- [TASK OBJECTIVE]: Set out exactly, and with nothing added, the line containing "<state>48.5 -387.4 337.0" and every line after it through the final line of the data.

════════════════

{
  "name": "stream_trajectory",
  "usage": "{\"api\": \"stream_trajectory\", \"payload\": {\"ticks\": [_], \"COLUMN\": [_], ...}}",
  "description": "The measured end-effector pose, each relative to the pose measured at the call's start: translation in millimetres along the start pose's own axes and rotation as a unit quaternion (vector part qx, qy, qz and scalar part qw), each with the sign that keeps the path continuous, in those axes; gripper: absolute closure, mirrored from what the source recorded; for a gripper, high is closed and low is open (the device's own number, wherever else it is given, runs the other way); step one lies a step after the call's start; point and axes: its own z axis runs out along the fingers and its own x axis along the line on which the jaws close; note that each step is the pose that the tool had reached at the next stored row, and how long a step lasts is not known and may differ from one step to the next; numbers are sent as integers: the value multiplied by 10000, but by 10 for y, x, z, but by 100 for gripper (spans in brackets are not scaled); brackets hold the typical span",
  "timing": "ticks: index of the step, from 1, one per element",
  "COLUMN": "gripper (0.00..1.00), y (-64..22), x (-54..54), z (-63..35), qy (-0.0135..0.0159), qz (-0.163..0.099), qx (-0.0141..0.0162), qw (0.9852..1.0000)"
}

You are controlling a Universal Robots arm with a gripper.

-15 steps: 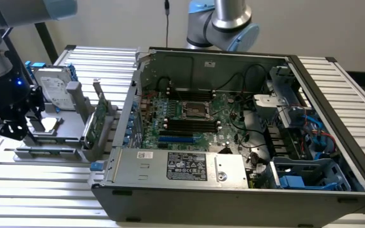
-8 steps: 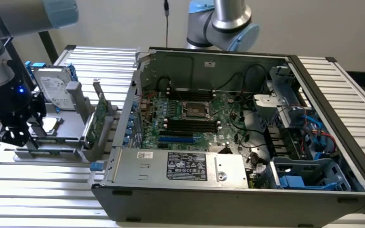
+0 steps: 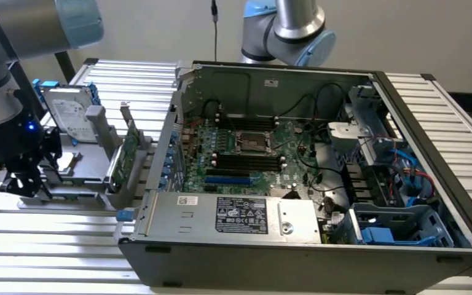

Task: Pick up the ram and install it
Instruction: 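Pick up the ram and move it above insertion slot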

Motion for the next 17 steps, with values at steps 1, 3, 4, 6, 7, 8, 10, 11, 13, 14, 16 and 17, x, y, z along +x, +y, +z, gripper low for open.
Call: {"api": "stream_trajectory", "payload": {"ticks": [1,3,4,6,7,8,10,11,13,14,16,17], "gripper": [58,58,58,58,58,58,58,58,58,58,58,58], "y": [-5,-16,-19,-21,-22,-23,-23,-23,-21,-16,-8,-5], "x": [1,0,0,-2,-2,-4,-8,-11,-16,-17,-21,-24], "z": [13,37,51,85,104,122,156,170,189,197,215,224], "qy": [-2,-5,-6,-7,-7,-7,-7,-8,-9,-9,-12,-15], "qz": [0,0,0,1,0,0,-1,0,0,0,0,0], "qx": [0,-1,-1,-1,-1,-1,-1,-1,-1,-2,-1,0], "qw": [10000,10000,10000,10000,10000,10000,10000,10000,10000,10000,10000,10000]}}
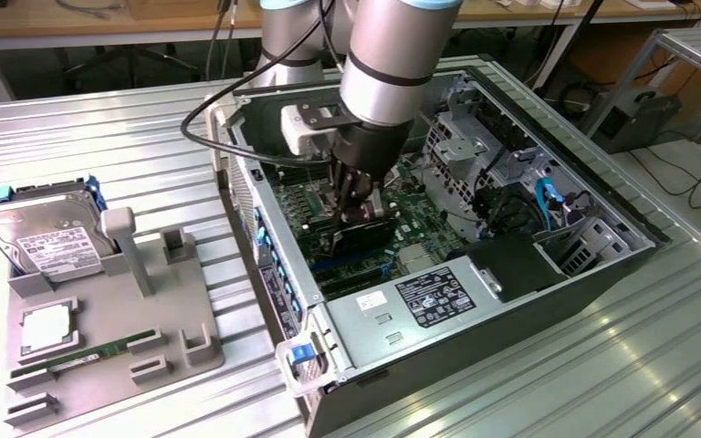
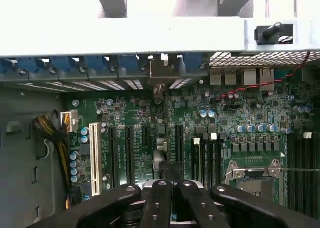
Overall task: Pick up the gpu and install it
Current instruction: 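Press down on the gpu until it lock into place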
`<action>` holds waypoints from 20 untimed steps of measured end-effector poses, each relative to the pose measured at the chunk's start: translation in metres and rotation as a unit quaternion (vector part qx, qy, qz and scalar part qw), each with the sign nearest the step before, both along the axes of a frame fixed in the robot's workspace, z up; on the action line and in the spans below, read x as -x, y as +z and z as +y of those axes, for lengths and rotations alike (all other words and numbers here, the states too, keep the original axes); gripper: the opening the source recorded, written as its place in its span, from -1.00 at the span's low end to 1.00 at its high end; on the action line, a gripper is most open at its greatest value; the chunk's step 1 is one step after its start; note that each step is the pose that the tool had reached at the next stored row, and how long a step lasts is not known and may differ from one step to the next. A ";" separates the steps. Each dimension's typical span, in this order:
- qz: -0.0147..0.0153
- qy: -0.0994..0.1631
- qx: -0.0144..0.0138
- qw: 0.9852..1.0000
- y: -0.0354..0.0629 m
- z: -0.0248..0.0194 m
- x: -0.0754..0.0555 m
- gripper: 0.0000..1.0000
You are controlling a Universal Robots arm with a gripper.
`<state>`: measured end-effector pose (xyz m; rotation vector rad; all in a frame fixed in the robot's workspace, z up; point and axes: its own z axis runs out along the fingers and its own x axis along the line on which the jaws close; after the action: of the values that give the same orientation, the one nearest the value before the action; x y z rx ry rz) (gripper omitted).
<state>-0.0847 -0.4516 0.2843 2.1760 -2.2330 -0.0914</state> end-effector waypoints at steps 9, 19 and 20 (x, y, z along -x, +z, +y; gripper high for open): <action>-0.007 0.000 0.000 1.000 -0.0086 -0.0017 0.000 -0.79; -0.007 0.000 0.000 1.000 -0.0127 -0.0011 0.000 -0.79; -0.007 0.000 0.000 1.000 -0.0132 -0.0011 0.000 -0.79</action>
<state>-0.0847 -0.4527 0.2711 2.1837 -2.2404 -0.0764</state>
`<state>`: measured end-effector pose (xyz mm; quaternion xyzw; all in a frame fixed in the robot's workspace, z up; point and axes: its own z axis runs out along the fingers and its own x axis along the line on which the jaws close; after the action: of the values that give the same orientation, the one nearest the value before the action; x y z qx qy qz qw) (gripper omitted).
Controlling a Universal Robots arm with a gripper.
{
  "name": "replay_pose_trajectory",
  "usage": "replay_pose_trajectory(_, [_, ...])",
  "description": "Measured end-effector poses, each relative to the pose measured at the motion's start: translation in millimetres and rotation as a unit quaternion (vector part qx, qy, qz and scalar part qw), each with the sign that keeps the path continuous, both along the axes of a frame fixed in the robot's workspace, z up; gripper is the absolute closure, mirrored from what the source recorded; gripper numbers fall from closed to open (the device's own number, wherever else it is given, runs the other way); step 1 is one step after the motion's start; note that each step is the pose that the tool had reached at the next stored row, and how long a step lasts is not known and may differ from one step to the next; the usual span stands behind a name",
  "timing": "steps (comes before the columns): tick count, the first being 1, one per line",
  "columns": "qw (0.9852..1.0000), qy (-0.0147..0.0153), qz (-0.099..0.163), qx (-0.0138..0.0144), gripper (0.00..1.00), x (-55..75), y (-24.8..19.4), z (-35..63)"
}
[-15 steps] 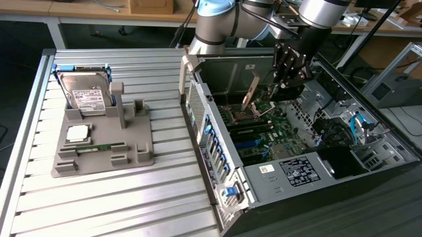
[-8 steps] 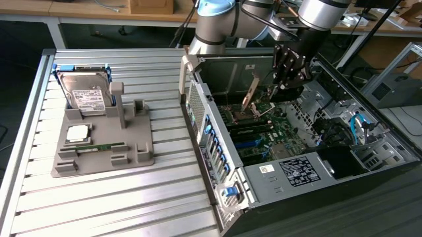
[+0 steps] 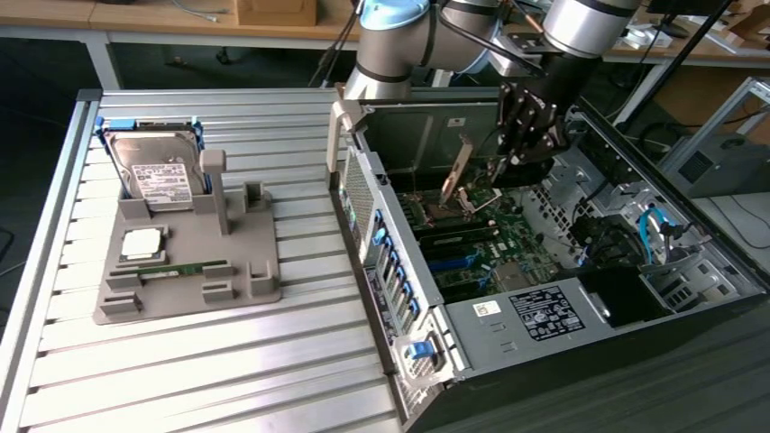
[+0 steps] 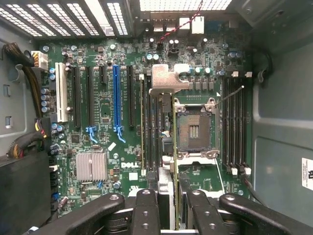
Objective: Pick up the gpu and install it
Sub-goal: 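Insert the gpu into the slot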
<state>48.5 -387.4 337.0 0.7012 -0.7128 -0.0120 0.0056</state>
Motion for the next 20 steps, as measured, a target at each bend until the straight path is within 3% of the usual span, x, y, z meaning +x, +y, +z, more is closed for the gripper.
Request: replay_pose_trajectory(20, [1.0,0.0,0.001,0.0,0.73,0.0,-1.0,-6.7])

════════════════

- [TASK RESPONSE]:
<state>48.5 -387.4 337.0 0.7012 -0.7128 -0.0120 0.0056</state>
Motion for the next 20 steps, as measured, a target at each bend until the straight path is within 3% of the usual span, x, y, z meaning +x, +y, +z, more is closed for the gripper.
Request: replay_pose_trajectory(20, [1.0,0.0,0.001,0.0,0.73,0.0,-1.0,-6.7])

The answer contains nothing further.